A nomeação de Angelim ocorreu após a morte do presidente eleito Tancredo Neves e a posse de José Sarney na Presidência da República. Como uma das primeiras medidas do novo governo federal, o então governador Jorge Teixeira de Oliveira foi substituído, cabendo a Ângelo Angelim conduzir Rondônia até a realização da primeira eleição direta para governador.
Antes de chegar ao comando do Executivo estadual, Angelim já possuía uma trajetória consolidada na vida pública. Foi secretário municipal de Educação de Vilhena, administrador do distrito de Colorado do Oeste e, em 1982, elegeu-se deputado estadual pelo PMDB. Na Assembleia Legislativa, participou da elaboração da Constituição Estadual e teve papel de destaque na organização política do novo estado.
Sua administração ficou marcada pelo desafio de governar Rondônia em um período de intenso crescimento populacional e expansão econômica. O governo priorizou investimentos em saúde, educação, eletrificação, apoio aos pequenos produtores rurais e preservação ambiental, além de reivindicar maior apoio do Governo Federal para enfrentar os impactos da forte migração e da localização estratégica na fronteira com a Bolívia.
Durante sua gestão, Rondônia alcançou a marca histórica de um milhão de habitantes.
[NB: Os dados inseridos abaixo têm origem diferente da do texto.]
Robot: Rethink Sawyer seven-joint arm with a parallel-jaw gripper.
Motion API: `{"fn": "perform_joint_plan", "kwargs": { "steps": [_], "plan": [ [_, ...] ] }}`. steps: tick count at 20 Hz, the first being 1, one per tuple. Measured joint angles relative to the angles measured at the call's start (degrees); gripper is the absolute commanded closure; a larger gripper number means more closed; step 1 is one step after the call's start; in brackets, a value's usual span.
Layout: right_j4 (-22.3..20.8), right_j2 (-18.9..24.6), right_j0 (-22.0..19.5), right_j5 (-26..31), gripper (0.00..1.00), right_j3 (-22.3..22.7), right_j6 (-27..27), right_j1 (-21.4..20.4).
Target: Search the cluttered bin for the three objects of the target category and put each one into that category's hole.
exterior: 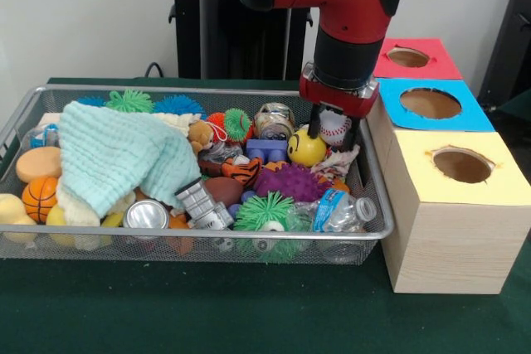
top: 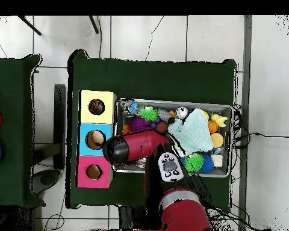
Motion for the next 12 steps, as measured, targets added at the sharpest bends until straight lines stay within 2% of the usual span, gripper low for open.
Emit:
{"fn": "perform_joint_plan", "kwargs": {
  "steps": [12],
  "plan": [
    [0.0, 0.0, 0.4, 0.0, 0.00, -1.1, 0.0, 0.5]
  ]
}}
Também foram criados os municípios de Alvorada d’Oeste, Alta Floresta d’Oeste e Santa Luzia d’Oeste, fortalecendo a estrutura administrativa do estado.
Outro momento marcante foi a resposta do governo ao assassinato do padre missionário Ezechiele Ramin, em julho de 1985. Angelim determinou rigor nas investigações, demonstrando firmeza diante de um caso que repercutiu em todo o país.
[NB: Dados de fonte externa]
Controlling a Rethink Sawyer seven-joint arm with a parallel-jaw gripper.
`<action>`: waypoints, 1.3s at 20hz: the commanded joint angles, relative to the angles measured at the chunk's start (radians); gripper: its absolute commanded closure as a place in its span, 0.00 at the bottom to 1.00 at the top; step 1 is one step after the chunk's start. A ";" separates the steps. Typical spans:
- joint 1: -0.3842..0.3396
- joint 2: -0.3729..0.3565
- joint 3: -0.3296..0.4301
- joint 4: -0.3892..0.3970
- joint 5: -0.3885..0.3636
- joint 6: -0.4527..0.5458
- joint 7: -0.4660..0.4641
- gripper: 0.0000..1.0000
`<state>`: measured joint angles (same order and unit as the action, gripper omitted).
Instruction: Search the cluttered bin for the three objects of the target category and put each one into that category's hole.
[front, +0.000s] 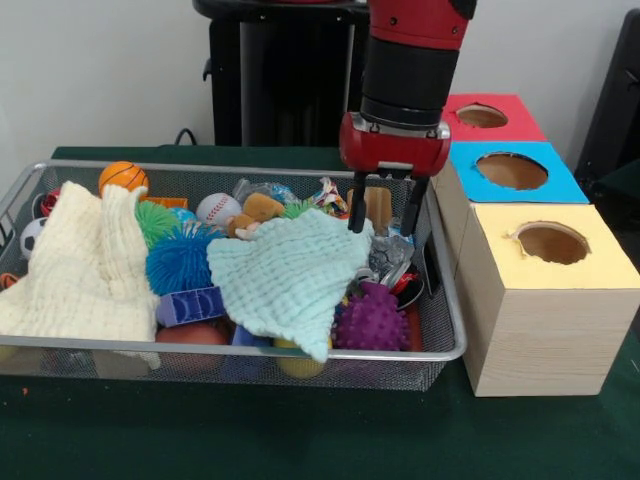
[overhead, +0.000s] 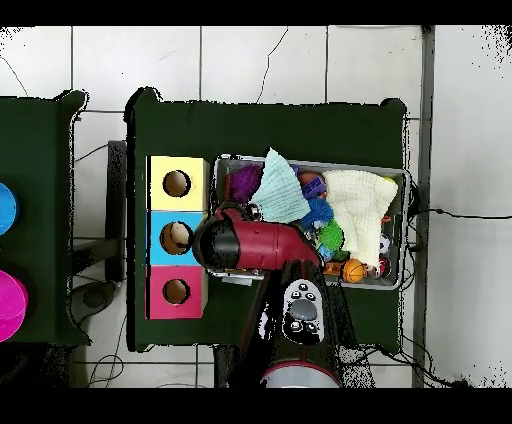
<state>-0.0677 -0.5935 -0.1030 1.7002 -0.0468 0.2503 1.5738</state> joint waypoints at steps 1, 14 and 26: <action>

Apesar dos avanços, o governo enfrentou desafios como greves do funcionalismo público, dificuldades financeiras e disputas políticas, características de um período de profundas transformações administrativas e institucionais.
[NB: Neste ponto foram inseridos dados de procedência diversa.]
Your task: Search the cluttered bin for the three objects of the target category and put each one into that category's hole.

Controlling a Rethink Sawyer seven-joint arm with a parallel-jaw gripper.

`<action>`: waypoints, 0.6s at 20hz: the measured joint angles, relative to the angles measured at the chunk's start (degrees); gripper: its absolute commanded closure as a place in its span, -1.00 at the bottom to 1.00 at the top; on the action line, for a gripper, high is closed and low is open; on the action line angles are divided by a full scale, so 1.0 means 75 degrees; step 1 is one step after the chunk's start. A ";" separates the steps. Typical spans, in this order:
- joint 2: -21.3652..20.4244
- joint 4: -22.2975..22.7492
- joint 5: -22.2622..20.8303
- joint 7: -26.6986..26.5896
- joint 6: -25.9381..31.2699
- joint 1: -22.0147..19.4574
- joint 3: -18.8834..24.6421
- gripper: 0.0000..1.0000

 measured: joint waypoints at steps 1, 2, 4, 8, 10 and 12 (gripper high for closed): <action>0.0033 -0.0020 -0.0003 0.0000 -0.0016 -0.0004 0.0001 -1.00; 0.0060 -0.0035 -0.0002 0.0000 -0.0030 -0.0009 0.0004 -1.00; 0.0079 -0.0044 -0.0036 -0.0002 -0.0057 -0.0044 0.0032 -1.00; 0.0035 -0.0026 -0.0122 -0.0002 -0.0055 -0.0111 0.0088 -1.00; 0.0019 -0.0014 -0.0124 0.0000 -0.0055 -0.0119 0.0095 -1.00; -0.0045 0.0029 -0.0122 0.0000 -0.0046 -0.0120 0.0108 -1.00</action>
Em 15 de março de 1987, Ângelo Angelim transmitiu o cargo a Jerônimo Garcia de Santana, eleito pelo voto direto, encerrando o ciclo dos governadores nomeados e consolidando a transição democrática em Rondônia.
Após deixar o governo, disputou uma vaga ao Senado em 1990, mas não foi eleito. Em seguida, afastou-se da política para dedicar-se às atividades rurais.
Ângelo Angelim faleceu em 3 de julho de 2017, aos 82 anos, em Cuiabá (MT). Seu nome permanece na história de Rondônia como o governador que conduziu o Estado durante a transição para a democracia, contribuindo para o fortalecimento das instituições e para a consolidação do desenvolvimento rondoniense.